ゴーン被告、逃げ腰会見“選別メディア”からも批判 CNN「最大の関心事明かさなかった」

[ 2020年1月10日 05:30 ]

逃亡先のベイルートで記者会見し、さまざまな表情を見せるカルロス・ゴーン被告=8日(左から2枚目はAP、他はゲッティ=共同)
Photo By 共同

 金融商品取引法違反の罪などで起訴され保釈中に中東レバノンに逃亡した前日産自動車会長カルロス・ゴーン被告(65)が、同国で2時間半の“独演記者会見”を行ってから一夜明けた日本時間9日、海外メディアから会見の内容に批判が上がった。

 12カ国約60社のメディアが地球を半周した逃亡劇の話を聞こうとレバノンに集まったが、ゴーン被告は一切語らずじまい。スイスの新聞記者は「失望」とし、CNNは「最大の関心事は明かさなかった」と切り捨てた。

 ゴーン被告は会見で、日産の業績を回復させたなどと自らの功績を次から次へと並べ立てた。この様子をニューヨーク・タイムズ紙は「新商品を売り出しているようだった」と表現。「自己弁護」と評し、ゴーン被告がプロジェクターに映した起訴内容に対する反証の資料を「字が小さすぎて見えない。これは何かのプレゼンなのか?」と厳しかった。
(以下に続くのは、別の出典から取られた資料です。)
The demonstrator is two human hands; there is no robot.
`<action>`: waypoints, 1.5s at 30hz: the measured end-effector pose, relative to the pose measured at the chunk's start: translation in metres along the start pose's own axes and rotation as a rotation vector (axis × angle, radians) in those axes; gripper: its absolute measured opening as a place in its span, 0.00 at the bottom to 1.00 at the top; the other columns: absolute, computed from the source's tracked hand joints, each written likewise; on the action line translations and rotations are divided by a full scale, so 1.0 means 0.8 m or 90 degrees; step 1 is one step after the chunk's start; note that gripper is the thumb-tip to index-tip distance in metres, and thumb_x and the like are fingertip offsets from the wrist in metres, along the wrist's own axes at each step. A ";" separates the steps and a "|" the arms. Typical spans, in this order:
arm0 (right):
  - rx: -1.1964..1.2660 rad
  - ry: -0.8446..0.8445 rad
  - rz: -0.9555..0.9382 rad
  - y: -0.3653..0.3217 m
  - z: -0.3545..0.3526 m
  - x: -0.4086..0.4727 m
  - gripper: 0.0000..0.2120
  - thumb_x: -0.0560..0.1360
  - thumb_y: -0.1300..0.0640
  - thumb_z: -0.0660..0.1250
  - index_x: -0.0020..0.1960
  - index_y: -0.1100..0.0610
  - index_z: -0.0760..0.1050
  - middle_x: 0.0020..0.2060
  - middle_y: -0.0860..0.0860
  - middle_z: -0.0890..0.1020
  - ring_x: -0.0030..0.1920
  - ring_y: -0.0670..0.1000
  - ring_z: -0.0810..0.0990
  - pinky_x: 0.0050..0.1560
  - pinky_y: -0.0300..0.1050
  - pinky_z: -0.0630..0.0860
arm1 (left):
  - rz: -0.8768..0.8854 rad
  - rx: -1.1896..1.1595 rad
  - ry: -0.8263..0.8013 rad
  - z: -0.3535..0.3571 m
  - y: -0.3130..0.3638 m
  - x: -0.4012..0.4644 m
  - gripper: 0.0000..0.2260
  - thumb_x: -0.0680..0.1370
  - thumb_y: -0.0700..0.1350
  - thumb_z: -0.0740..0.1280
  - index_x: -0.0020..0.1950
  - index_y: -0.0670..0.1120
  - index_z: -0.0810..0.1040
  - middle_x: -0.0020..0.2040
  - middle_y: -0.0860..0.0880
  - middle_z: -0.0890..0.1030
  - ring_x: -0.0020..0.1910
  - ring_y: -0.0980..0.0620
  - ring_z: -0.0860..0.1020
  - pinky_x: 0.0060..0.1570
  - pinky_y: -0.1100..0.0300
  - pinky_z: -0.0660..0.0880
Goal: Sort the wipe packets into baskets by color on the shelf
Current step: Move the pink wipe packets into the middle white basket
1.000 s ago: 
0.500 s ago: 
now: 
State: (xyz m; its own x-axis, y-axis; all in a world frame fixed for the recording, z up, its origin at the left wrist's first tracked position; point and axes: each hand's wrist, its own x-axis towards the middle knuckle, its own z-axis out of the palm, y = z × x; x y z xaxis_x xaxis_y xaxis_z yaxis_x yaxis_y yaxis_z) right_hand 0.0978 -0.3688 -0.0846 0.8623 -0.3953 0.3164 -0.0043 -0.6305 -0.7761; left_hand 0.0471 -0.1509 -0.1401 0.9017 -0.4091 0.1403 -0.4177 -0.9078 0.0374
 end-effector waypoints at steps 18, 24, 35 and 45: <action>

 会見後には数カ国のメディアの個別取材に対応。ここでも逃亡の質問が中心だったが、CNNに対しては「ノーコメント」としたが「ただし自由とは甘いものだ」とにやり。中継地点のトルコで自身の逃亡劇に関連して逮捕者が出たが「気の毒だ」とまるで人ごとのように話した。ブラジルのテレビ局グロボには「自宅からは普通に立ち去った」と逃亡の一端を明かし「シンプルな計画は常に最も有効だ」と自画自賛。ただやはり詳細は「関係者に危険が及ぶため数年たたないと明らかにできない」と口をつぐんだ。

 会見はフランスのPR会社に仕切らせメディアを選別。日本メディアはテレビ東京など3社のみだった。危機管理コンサルタントの田中優介氏は「今回の記者会見は本来、自身にかけられた嫌疑を晴らすための“解毒”の場だった」と指摘。「日本の多くの報道機関を参加させなかったことも、都合の悪い質問を恐れているように見えた」とし「解毒どころか、かえって毒を増やしてしまった印象だ」とした。